As I continued to move laterally, I started to gradually use tools that would be a little “louder” on the network. In addition, I also started to use patterns within my methods.

To further enumerate the systems and the network, I used Invoke-ReverseDnsLookup, by Matthew Graeber. I followed that up by using Port-Scan, within the PowerOPS Framework, and then I later installed and executed Nmap to help enumerate local users via the built-in NSE scripts.

Within RDP sessions, I executed Get-GPPPassword, by Chris Campbell, to find cleartext credentials within the group policies. In addition, I used Out-Minidump, by Matthew Graeber, to dump the lsass process to a file; where I used an off-network system that contained Mimikatz, by Benjamin Delpy, to recover cleartext credentials as well as NTLM and LM hashes.

I also decided to use the Windows’ native netsh application to perform packet captures.

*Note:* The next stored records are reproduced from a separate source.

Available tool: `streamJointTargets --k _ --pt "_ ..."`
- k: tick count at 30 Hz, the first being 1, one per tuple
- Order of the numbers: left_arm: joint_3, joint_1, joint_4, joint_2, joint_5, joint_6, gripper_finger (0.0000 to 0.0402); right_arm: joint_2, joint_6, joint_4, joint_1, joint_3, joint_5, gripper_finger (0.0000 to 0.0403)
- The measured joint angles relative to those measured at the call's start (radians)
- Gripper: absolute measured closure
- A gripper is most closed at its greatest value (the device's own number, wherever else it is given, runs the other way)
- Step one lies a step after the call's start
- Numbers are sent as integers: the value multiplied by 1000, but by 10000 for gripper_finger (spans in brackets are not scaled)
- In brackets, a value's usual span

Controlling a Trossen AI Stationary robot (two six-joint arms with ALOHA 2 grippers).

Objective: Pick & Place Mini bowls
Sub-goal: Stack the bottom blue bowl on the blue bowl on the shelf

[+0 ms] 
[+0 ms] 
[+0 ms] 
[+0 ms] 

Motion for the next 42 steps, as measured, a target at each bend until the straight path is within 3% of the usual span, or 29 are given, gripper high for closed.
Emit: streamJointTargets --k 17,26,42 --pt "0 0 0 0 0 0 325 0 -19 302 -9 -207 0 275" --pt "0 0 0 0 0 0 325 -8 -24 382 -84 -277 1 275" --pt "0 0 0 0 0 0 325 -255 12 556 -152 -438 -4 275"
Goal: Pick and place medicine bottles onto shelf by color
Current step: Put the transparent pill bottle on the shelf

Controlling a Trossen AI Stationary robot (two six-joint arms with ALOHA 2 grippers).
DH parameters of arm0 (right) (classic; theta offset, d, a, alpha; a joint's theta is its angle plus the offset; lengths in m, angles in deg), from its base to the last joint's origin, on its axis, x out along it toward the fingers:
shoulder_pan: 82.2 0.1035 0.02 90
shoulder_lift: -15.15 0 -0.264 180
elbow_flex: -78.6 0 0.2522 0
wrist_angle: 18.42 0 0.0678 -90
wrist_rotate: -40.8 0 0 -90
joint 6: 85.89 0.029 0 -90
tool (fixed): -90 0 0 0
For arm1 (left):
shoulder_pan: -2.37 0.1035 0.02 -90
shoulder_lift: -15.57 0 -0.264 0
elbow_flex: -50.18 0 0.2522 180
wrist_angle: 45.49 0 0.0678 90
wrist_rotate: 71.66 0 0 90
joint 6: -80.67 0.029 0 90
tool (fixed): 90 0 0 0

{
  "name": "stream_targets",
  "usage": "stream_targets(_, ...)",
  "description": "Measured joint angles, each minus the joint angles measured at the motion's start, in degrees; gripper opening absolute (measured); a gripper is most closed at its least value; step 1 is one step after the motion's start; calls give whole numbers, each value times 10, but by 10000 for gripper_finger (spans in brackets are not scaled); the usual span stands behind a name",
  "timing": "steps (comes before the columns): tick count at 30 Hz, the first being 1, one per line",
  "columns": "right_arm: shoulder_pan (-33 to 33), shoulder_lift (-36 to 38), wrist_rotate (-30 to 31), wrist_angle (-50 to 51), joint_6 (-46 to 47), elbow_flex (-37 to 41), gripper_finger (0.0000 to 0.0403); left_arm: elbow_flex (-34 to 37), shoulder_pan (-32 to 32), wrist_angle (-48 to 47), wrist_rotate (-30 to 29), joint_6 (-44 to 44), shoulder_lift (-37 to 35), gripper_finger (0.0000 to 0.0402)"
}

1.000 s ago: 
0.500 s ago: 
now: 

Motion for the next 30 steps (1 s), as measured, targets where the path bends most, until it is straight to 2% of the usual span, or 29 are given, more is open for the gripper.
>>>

I then used an off-network system to convert the capture into a readable Wireshark format for further analysis.

In closing, it is worth repeating that this was an awesome engagement. I learned a lot, but I know I have a lot more to learn. In giving back to the community, I am hoping that this article is useful for those in an offensive or defensive security position.

Disclaimer:

This article is made available for educational purposes only!!! In addition, this article provides general information on cyber security topics used for “Ethical Hacking”.

Persons accessing this information assume full responsibility for the use and agree to not use this content for any illegal purpose. Furthermore, the author is not liable for any direct or indirect damages or expense incurred which may result from the use of the information covered within this article.

Information within this article is “as is”, without warranty of any sort.